Task: Look through the listing below, and wherever a line has the string "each", pull it out.
>>>
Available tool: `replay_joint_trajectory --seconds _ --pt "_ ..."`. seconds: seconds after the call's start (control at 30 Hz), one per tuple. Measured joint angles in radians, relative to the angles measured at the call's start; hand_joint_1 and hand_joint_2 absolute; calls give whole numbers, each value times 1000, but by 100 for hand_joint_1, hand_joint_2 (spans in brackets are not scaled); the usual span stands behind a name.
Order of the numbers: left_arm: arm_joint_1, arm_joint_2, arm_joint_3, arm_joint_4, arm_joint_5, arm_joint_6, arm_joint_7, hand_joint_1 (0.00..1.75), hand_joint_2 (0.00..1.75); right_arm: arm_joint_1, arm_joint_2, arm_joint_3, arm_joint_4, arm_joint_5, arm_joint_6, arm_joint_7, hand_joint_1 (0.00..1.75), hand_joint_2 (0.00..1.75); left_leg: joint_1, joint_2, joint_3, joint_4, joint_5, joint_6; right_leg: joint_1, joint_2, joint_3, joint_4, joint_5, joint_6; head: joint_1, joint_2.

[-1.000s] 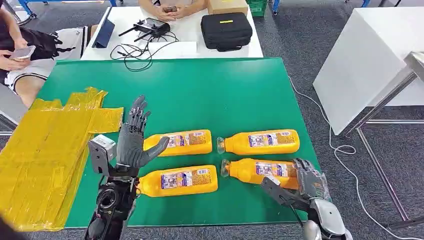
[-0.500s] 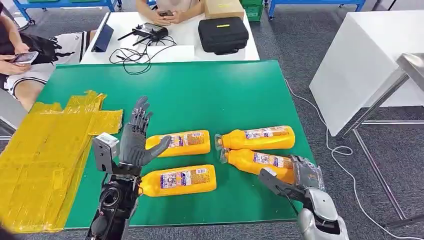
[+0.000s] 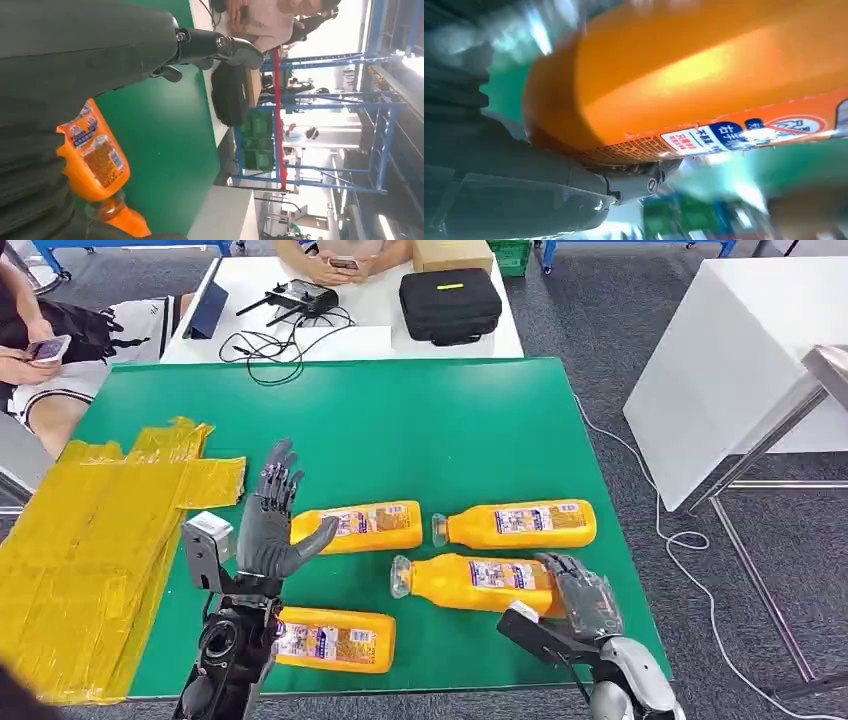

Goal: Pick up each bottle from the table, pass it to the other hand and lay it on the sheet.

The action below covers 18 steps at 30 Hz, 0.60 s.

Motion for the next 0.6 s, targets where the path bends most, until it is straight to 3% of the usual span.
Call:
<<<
Worked solution:
Available tool: `replay_joint_trajectory --seconds _ --pt "_ ..."`. seconds: seconds after the call's start (control at 30 Hz), one per tuple. Measured joint angles in radians, relative to the angles measured at the call's start; hand_joint_1 and hand_joint_2 absolute; calls give whole numbers, each value times 1000, but by 100 for hand_joint_1, hand_joint_2 (spans in brackets are not scaled); the usual span stands behind a name.
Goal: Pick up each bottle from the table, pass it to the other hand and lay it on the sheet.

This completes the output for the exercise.